Not a single mainstream women’s group supports the bill. But the 100 groups opposing the bill so far are diverse: they include anti-violence groups, women’s shelters, medical organizations, legal associations, drug policy groups, labour unions, anti-racist groups and a broad range of women’s groups. None of these groups were even consulted on the bill before it was introduced by a Conservative, anti-abortion MP. They oppose the bill now because they know it won’t work to reduce violence against women.

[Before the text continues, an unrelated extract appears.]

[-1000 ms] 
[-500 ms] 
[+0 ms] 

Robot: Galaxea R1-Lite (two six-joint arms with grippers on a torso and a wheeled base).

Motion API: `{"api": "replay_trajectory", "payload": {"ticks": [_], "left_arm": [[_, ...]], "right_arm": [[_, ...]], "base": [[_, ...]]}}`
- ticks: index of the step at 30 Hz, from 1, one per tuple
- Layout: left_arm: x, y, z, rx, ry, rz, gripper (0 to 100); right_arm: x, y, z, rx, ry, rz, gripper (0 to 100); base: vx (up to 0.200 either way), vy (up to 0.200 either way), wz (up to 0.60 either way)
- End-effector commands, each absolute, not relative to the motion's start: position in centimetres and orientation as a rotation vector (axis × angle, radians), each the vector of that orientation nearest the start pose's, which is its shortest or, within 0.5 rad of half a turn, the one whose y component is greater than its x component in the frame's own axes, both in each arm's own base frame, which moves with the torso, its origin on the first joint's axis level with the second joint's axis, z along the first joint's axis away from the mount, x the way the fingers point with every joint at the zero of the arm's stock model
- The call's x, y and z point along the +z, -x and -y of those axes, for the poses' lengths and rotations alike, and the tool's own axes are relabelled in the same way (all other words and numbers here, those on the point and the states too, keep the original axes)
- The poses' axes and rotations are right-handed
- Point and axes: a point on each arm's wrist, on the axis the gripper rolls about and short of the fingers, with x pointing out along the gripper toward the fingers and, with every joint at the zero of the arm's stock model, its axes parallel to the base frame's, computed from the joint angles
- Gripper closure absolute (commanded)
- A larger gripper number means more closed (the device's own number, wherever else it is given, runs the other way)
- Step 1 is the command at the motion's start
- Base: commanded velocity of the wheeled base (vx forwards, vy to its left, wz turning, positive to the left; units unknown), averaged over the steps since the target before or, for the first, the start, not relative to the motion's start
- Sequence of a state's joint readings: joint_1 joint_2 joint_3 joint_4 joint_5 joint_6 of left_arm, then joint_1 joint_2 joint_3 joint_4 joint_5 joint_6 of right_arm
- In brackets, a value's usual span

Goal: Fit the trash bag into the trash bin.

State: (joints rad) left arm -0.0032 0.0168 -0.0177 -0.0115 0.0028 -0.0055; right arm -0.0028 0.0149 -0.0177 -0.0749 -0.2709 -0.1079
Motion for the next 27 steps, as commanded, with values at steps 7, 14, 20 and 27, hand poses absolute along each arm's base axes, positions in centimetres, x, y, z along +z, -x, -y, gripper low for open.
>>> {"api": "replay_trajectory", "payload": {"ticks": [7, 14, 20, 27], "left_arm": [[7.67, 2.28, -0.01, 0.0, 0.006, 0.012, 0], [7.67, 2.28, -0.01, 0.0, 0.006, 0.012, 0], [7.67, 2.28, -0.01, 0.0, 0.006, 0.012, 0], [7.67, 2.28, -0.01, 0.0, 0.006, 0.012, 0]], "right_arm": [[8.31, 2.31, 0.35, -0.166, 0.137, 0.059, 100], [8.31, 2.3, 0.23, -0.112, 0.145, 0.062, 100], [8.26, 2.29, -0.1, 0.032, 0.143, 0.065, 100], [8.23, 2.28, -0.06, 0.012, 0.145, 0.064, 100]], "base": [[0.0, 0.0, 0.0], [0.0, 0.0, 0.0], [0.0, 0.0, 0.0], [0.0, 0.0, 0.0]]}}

They already know that the best way to protect fetuses is to guarantee the rights and safety of pregnant women, because when a pregnant woman is safe, so is her fetus.
"

Arthur is again indulging herself in protracted intellectual dishonesty. To pretend that the opposition to Bill C-484 is more legitimate because it comes from such "diverse" groups is a specious claim.

Not only do the varying groups that Arthur cites not truly represent a diversity of opinion on any particular topic, but often they possess significant overlap of membership.

But to pretend that Bill C-484 will do nothing to reduce violence ignores the very principles upon which criminal law protects society: punishment, rehabilitation and deterrent.

Under current law, an individual who kills an unborn child without killing the mother will be charged with aggravated assault at worst. Under Bill C-484, that individual would be charged with murder, which covers a much higher penalty, and thus a greater deterrent. It certainly won't prevent all violence against pregnant women and their unborn children, but it will be a start.

No one rejects the idea that Canada needs stronger laws to address domestic abuse. But to pretend that the fruits of ideology could supplant one of the basic underlying principles of criminal law is utter folly.

To pretend that Canadian law should cave in to hysteria, disinformation and false choice is the height of such folly.